Across the material below, count the lines that include the word "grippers" and give only that count.

START MATERIAL PROVIDED

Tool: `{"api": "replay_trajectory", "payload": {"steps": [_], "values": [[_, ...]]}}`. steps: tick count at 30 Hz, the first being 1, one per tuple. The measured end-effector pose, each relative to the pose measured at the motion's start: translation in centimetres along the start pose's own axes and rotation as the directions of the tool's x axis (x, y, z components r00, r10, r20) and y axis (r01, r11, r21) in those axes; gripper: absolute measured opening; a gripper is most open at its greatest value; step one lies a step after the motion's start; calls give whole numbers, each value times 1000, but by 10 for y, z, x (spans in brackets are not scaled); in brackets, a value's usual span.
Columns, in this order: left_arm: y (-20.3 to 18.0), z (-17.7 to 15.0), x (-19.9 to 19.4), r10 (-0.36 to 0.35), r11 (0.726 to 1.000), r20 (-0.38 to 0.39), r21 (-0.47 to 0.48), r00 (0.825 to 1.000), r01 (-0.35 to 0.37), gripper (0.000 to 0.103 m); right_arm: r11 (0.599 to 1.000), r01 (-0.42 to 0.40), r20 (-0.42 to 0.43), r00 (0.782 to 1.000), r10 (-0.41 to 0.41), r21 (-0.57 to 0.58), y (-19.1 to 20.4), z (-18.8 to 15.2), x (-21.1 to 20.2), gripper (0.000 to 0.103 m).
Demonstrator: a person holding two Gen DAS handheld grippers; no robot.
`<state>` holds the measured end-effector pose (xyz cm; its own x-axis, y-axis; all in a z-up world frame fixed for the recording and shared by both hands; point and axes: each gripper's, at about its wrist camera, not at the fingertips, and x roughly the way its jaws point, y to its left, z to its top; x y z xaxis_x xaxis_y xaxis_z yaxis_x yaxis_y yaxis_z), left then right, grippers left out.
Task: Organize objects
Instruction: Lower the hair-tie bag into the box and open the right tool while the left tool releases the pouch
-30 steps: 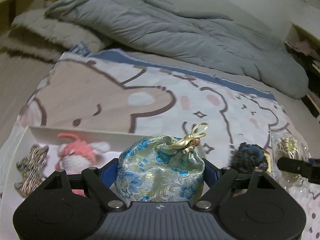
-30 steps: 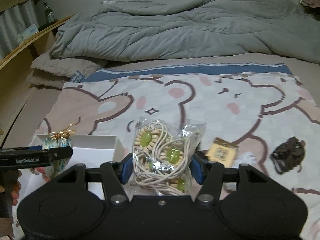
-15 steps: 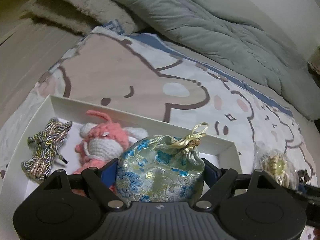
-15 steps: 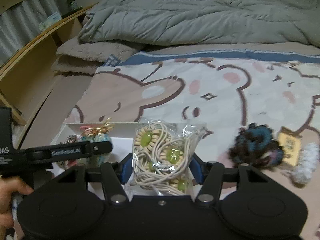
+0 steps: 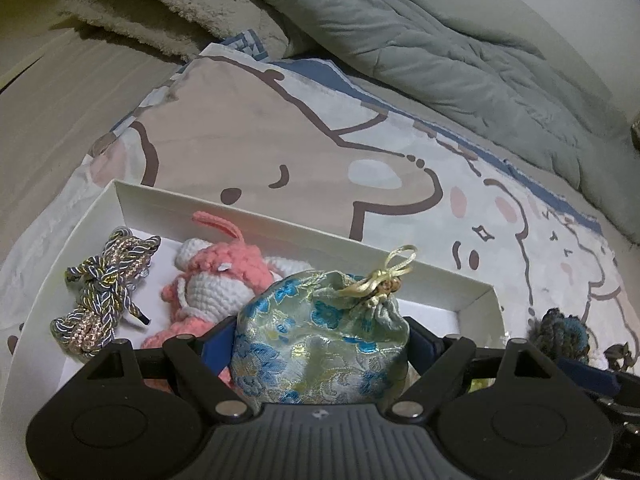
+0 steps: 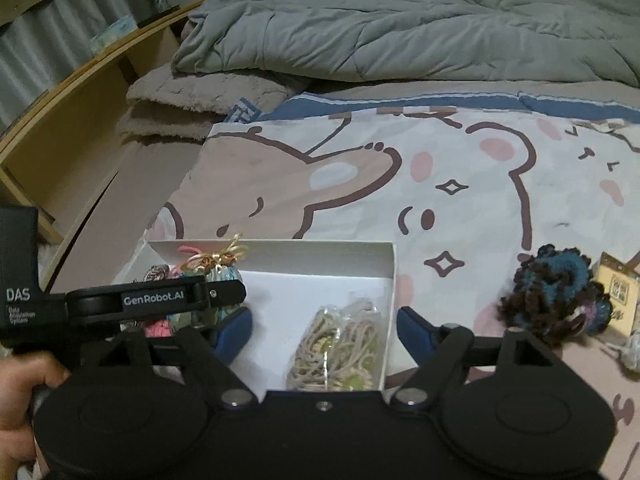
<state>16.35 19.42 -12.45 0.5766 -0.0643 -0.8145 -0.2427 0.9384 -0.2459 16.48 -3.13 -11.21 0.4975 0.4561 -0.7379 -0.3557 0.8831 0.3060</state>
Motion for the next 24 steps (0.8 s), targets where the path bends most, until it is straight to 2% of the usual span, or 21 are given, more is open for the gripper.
{"api": "replay_trajectory", "payload": {"steps": [1, 3, 6, 9, 11, 12, 16, 19, 24], "values": [[-2, -1, 1, 5, 1000, -3, 7, 1000, -5, 88, 1000, 3, -5, 1000, -3, -4, -1, 0, -1, 72], [-5, -2, 1, 11, 1000, -11, 11, 1000, -10, 94, 1000, 4, -22, 1000, -4, -11, -3, 0, -3, 53], [-9, -1, 0, 11, 1000, -15, 6, 1000, -11, 96, 999, -4, -49, 999, 2, -35, -4, -1, -5, 36], [-10, -1, -2, 9, 1000, -21, 10, 1000, -9, 94, 997, -11, -77, 997, 5, -76, 0, -5, -4, 23], [-11, -1, -3, 13, 1000, -40, 19, 999, -13, 86, 994, -21, -109, 994, 9, -109, 4, -9, 1, 15], [-11, -2, -2, 11, 1000, -54, 24, 998, -10, 81, 993, -26, -125, 992, 11, -118, 5, -11, 4, 13], [-14, -5, -1, -1, 999, -101, 48, 995, 6, 73, 986, -13, -143, 990, -11, -169, 14, -20, 17, 11], [-16, -6, -1, 10, 997, -97, 77, 995, -2, 73, 981, -9, -116, 993, -13, -194, 17, -20, 24, 11], [-15, -7, 2, 12, 996, -107, 92, 994, -2, 67, 985, 17, -99, 994, -35, -173, 6, -20, 36, 11]]}}
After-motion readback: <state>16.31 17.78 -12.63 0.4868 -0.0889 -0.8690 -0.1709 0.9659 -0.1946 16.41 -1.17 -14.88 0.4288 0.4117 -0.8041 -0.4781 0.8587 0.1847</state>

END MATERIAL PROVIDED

**ANSWER FOR THE TASK**
2